INSTRUCTIONS FOR THE TASK:
Pull every line with "picture" from the entries below.

DATASET RECORDS Block Start

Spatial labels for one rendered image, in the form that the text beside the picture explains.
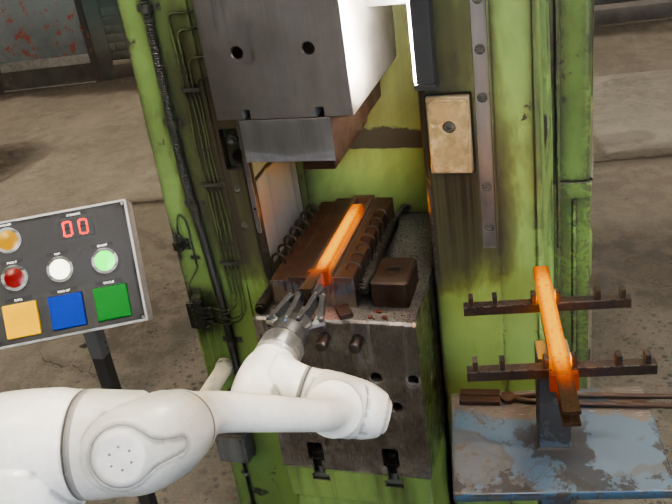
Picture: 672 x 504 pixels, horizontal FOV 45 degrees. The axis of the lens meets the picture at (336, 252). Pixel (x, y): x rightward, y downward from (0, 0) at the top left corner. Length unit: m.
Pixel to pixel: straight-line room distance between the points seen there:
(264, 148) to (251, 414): 0.68
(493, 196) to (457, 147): 0.14
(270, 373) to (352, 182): 0.89
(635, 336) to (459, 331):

DATASET RECORDS Block End

EXERCISE RESPONSE:
Spatial labels for one rendered image, in the form that the text beside the picture explains.
Picture: 672 x 504 pixels, horizontal FOV 45 degrees. The axis of the lens meets the picture at (336, 252). Pixel (x, y): x rightward, y downward from (0, 0) at the top left corner. Length unit: m.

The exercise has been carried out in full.